Vous évoquez la nomination, probable mais contestée, de François Villeroy de Galhau à la Banque de France.

Cette contestation est respectable, mais on peut aussi la contester et la retourner. Résumons : Villeroy de Galhau a été choisi par François Hollande pour devenir gouverneur de la Banque de France, sous réserve de l’aval du Parlement. Polytechnicien et énarque, il a une particularité. Il a passé 20 ans dans la sphère publique (au Trésor, à Bruxelles, puis il a travaillé avec Pierre Bérégovoy, puis directeur de cabinet de DSK à Bercy, directeur général des impôts etc.) : ça c’est banal ; mais il est resté ensuite douze ans chez BNP Paribas, comme directeur général délégué. Un poste quitté il y a six mois et où il a laissé des traces : par choix personnel, il avait demandé que son salaire soit plus bas que ceux de tous ses homologues - ce qui avait soulevé des vagues. La campagne anti-Villeroy, argumentée hier par une centaine d’économistes dans Le Monde, est double : ce n’est pas un vrai économiste diplômé ; et il y a un conflit d’intérêts entre un mandat de banquier central et un passage par une grande banque européenne. Donc, il ne sera pas indépendant. Voilà le procès.

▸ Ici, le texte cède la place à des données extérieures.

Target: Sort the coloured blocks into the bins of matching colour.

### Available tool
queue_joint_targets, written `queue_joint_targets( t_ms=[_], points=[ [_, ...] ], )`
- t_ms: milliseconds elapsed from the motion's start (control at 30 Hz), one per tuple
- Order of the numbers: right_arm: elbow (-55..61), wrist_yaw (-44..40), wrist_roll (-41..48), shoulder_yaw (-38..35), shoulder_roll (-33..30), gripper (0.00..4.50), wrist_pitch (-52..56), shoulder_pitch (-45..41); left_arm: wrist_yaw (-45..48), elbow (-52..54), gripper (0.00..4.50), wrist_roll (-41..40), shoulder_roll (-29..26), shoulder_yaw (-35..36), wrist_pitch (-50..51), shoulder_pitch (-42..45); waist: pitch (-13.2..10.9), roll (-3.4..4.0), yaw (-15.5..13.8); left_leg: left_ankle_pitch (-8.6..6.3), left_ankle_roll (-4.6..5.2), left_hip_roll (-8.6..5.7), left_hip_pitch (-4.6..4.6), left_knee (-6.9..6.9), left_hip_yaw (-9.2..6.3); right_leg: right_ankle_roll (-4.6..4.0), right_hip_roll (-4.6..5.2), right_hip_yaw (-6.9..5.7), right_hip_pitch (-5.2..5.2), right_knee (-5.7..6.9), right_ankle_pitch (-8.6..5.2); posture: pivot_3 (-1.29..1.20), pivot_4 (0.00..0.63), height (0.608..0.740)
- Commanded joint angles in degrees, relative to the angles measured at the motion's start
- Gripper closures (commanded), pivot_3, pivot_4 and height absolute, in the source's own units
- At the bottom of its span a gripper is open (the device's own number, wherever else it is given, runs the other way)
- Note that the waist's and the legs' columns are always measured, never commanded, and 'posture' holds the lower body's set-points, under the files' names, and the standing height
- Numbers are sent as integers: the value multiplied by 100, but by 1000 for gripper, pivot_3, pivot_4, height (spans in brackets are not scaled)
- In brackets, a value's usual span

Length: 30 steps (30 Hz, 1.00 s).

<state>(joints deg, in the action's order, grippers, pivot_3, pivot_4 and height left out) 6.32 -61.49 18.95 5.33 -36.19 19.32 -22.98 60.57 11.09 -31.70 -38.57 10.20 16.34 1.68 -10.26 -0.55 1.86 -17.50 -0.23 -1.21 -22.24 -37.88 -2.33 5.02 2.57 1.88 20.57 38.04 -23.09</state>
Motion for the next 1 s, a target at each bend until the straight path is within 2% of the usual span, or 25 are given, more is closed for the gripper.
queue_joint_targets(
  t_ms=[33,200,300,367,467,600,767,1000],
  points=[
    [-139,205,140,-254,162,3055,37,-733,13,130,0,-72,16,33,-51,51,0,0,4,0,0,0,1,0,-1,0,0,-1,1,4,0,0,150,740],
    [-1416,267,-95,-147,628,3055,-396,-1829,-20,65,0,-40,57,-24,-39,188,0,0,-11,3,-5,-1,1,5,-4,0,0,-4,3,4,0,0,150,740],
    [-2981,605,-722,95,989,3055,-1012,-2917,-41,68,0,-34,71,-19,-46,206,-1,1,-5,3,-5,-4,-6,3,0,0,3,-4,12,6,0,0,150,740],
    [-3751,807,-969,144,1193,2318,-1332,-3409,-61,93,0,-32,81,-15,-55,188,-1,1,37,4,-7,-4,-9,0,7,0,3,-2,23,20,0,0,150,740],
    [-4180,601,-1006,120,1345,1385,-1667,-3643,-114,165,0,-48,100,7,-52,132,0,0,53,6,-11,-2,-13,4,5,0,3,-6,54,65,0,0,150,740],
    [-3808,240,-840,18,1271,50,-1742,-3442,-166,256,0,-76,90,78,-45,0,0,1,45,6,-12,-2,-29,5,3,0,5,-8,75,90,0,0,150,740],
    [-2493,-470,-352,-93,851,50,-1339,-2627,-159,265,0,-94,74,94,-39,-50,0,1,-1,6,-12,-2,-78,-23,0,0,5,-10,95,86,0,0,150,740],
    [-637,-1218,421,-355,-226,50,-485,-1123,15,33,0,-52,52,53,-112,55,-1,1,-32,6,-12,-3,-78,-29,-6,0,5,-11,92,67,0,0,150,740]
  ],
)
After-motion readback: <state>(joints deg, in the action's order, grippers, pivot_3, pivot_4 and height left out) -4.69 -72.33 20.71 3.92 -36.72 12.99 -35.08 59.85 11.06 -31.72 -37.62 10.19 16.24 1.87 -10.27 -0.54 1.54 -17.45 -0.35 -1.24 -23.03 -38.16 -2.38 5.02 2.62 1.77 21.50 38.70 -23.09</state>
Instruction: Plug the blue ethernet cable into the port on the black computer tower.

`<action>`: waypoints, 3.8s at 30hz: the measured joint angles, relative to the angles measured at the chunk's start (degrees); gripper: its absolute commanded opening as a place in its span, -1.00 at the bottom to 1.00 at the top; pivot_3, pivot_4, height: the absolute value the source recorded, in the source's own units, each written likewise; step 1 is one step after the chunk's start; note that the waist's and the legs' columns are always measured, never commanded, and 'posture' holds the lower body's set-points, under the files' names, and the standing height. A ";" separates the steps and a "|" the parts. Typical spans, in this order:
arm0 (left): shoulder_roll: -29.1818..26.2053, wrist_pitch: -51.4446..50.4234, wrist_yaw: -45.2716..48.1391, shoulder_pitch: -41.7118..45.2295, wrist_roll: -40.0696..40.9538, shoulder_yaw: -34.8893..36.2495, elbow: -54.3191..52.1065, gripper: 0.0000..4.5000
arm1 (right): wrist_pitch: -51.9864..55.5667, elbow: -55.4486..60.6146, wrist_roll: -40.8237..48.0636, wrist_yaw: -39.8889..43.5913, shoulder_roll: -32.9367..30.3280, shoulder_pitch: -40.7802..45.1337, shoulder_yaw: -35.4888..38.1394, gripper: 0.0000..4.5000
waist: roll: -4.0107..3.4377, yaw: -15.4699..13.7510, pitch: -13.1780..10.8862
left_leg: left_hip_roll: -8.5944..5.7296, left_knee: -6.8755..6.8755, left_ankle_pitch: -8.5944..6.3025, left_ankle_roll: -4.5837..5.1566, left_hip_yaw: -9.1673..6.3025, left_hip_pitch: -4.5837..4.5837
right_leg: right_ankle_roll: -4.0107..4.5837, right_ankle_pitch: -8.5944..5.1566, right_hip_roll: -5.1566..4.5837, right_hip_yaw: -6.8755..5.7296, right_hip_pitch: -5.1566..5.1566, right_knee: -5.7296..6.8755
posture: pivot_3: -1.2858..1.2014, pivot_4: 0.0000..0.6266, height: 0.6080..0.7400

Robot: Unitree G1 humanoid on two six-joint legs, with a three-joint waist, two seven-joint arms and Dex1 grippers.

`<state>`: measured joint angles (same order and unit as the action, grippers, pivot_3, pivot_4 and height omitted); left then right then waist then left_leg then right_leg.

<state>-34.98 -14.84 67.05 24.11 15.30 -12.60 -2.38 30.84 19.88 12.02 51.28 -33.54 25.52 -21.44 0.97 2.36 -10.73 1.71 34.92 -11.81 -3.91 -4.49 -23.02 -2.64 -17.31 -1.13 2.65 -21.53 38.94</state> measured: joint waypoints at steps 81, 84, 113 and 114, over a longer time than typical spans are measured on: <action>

Et c’est un faux–procès selon vous ?

Ces deux arguments sont réversibles. Oui, un certain nombre de banquiers centraux sont économistes de formation. Mais connaître les enjeux de politique économique, avoir l’expérience au-delà des seules questions monétaires peut être vue comme un atout. Avant, on reprochait aux banquiers centraux d’être hors sol, il faudrait savoir ! Mais venons à l’essentiel : le passage par le privé. Oh quelle horreur ! Mais en fait n’est-ce pas mieux d’avoir quelqu’un qui connaît les banques de l’intérieur, surtout s'il est lui-même assez critique sur le rôle de la finance ? Le patron de la BCE, Draghi, avait été conspué parce qu’il venait de Goldman Sachs ; maintenant, on crie au génie. Il faudrait savoir. Plus fondamentalement, cette polémique, c'est faire beaucoup d'honneur à ce poste de gouverneur, puisque les grandes banques sont contrôlées directement par la BCE à Francfort. Là où on verra si c'est un vrai manager, c'est sur la réforme d'une Banque de France qui a trois fois plus de salariés que la Banque d'Angleterre qui, elle, gère une monnaie.